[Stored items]
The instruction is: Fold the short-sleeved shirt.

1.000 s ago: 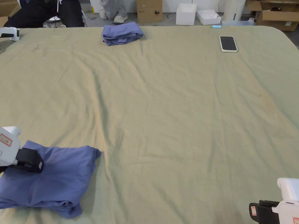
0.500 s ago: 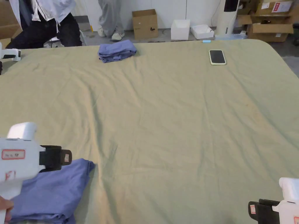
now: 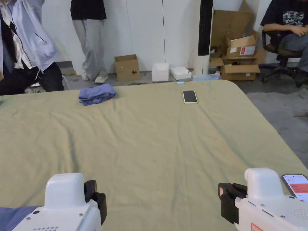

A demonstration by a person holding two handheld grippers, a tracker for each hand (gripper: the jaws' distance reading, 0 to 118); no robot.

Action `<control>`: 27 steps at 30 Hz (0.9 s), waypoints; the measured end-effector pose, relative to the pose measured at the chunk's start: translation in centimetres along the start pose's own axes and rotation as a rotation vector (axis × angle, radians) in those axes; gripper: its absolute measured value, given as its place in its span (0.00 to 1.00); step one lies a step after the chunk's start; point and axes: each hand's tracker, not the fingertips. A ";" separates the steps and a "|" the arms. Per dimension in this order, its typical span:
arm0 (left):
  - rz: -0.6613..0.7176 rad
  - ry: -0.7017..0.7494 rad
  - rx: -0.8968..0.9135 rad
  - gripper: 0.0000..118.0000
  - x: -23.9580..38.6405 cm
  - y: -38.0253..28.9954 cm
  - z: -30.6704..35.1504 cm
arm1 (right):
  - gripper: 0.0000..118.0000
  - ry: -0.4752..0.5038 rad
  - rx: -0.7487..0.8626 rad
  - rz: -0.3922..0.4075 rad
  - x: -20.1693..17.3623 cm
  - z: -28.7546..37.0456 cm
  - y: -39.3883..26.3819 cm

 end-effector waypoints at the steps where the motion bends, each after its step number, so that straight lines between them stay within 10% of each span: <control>1: -0.017 0.006 0.039 0.00 0.3 0.0 0.7 | 0.00 -0.013 0.024 0.023 -0.3 0.6 0.3; 7: 0.029 0.039 0.140 0.02 1.1 1.0 3.5 | 0.01 -0.058 0.185 0.065 -1.6 3.8 1.7; 8: 0.049 0.043 0.169 0.10 1.3 1.2 3.8 | 0.07 -0.054 0.192 0.071 -1.8 4.1 2.0; 11: -0.001 0.022 0.202 0.83 2.1 1.9 4.4 | 0.59 -0.067 0.227 0.112 -2.4 4.7 2.4; 14: -0.051 0.017 0.255 1.00 2.7 2.1 5.3 | 0.82 -0.085 0.275 0.115 -2.9 5.4 2.6; 17: -0.064 0.038 0.271 1.00 3.7 3.1 5.8 | 1.00 -0.097 0.335 0.103 -3.2 6.2 3.1; 27: -0.046 0.016 0.266 1.00 4.3 4.3 6.8 | 1.00 -0.146 0.338 0.121 -2.5 6.3 4.3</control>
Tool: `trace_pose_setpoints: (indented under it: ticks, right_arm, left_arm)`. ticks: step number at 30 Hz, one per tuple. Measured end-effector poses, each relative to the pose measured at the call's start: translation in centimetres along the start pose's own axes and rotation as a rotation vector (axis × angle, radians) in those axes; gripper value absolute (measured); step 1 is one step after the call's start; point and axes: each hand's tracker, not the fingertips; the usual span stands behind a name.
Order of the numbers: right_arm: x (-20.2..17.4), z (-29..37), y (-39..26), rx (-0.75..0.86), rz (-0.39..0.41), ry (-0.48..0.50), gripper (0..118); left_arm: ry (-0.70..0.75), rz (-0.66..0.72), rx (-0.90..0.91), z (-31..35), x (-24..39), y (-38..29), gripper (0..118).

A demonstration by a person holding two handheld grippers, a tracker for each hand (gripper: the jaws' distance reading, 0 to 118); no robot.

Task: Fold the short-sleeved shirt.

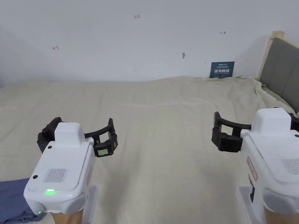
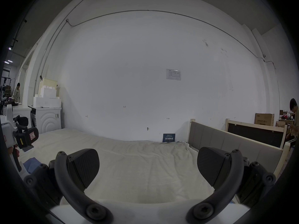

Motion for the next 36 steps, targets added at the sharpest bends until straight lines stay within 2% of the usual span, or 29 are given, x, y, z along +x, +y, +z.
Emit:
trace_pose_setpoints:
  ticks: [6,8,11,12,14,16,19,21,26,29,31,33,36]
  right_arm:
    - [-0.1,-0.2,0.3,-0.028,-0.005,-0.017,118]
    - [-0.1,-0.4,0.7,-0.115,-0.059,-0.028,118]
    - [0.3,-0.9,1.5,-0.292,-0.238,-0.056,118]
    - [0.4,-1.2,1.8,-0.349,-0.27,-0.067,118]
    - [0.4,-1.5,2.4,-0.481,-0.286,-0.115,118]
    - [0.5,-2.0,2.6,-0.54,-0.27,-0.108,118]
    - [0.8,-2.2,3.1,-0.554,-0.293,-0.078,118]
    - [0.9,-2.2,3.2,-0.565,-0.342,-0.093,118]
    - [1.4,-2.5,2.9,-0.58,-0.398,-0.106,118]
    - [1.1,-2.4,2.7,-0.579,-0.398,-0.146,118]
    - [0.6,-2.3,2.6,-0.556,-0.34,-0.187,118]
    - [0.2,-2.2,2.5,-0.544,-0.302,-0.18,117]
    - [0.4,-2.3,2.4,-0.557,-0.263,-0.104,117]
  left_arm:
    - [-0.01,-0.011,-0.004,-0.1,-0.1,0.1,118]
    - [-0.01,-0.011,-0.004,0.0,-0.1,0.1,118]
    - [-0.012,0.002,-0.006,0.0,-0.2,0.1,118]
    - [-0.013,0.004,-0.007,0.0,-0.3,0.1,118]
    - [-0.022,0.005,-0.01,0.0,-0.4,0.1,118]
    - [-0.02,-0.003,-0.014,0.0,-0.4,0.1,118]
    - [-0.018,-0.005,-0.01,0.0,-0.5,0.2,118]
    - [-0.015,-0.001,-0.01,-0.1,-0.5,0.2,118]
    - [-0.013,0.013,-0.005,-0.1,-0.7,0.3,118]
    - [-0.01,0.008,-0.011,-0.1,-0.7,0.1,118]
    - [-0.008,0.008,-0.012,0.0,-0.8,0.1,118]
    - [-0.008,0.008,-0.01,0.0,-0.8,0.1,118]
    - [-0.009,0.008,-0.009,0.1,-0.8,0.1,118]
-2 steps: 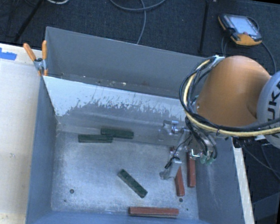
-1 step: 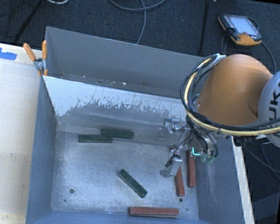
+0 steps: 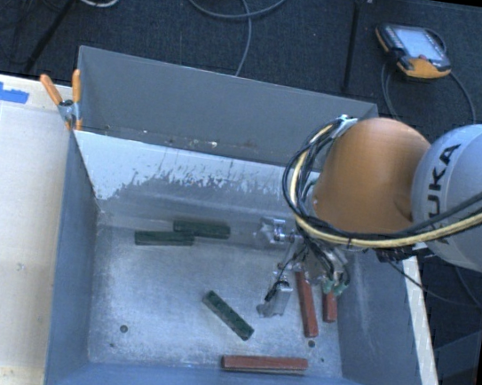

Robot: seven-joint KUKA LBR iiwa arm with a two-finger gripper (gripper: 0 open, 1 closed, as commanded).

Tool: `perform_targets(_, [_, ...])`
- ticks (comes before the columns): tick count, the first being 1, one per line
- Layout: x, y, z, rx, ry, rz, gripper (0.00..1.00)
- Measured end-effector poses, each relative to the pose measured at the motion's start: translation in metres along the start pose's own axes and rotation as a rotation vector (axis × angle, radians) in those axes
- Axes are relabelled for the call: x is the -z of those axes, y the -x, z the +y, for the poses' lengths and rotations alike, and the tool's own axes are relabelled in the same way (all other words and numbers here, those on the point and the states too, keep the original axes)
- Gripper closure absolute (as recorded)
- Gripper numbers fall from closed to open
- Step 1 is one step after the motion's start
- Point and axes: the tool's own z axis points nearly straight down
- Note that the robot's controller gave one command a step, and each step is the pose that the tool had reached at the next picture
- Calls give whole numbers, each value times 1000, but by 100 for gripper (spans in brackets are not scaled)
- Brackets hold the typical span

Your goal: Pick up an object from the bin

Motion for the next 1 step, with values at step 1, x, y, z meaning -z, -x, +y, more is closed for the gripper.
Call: perform_targets(1, [-61,-8,15,97,1,2,0])
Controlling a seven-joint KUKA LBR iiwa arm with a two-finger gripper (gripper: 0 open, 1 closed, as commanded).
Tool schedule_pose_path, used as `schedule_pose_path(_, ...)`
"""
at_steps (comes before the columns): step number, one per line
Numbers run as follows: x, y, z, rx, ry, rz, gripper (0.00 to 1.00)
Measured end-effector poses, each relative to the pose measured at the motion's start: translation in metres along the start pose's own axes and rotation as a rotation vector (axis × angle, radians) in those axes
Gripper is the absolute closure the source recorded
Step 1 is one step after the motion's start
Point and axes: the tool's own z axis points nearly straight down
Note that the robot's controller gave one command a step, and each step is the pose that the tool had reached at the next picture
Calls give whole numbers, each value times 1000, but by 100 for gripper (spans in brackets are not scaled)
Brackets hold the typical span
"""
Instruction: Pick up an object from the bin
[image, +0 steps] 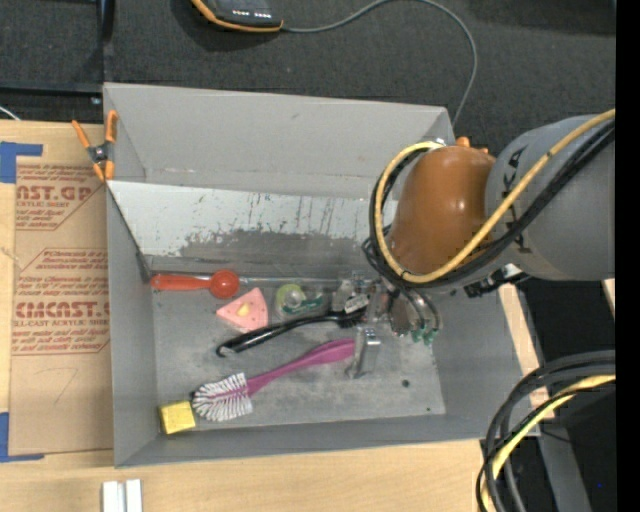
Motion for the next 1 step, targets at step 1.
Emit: schedule_pose_path(1, 0, 0, 0, 0, 0, 0, 0)
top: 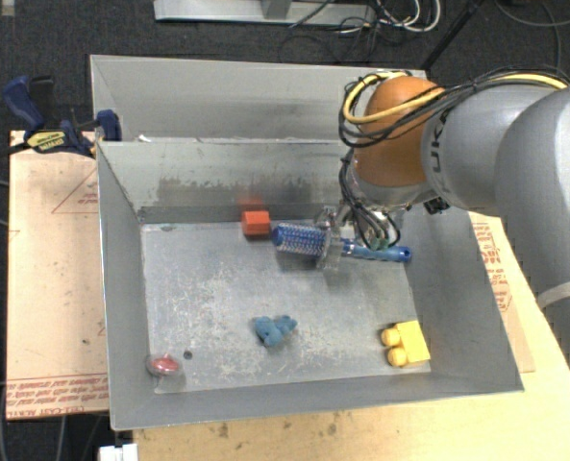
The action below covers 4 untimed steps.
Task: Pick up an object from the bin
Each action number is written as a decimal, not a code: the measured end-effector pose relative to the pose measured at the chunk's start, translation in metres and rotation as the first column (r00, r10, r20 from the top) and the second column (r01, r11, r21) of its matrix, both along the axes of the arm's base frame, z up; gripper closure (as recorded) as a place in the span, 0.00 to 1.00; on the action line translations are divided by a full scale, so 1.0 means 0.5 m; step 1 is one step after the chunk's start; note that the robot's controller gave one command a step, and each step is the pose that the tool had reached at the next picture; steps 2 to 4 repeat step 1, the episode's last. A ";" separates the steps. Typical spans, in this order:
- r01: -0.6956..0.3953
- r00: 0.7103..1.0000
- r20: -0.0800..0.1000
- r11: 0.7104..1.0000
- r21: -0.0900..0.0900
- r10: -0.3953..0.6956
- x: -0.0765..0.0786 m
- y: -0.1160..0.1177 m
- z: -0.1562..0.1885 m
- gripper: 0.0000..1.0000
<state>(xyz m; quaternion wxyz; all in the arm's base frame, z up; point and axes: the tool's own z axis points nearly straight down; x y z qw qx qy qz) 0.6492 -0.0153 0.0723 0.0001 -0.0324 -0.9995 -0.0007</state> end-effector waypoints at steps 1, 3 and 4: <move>-0.040 0.999 0.010 0.999 -0.002 0.040 -0.039 -0.020 0.327 1.00; -0.040 0.999 0.010 0.999 -0.002 0.040 -0.039 -0.020 0.327 1.00; -0.040 0.999 0.010 0.999 -0.002 0.040 -0.039 -0.020 0.327 1.00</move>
Offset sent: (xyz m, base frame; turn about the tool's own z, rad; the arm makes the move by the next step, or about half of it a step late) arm -0.0213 -0.0103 0.1589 -0.0415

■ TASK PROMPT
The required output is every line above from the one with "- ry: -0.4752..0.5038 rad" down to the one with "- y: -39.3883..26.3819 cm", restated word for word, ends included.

■ WRITTEN RESPONSE
  - ry: -0.4752..0.5038 rad
  - rx: -0.7487..0.8626 rad
  - rz: -0.3922..0.4075 rad
  - x: -20.1693..17.3623 cm
  - z: -28.7546..37.0456 cm
  - y: -39.3883..26.3819 cm

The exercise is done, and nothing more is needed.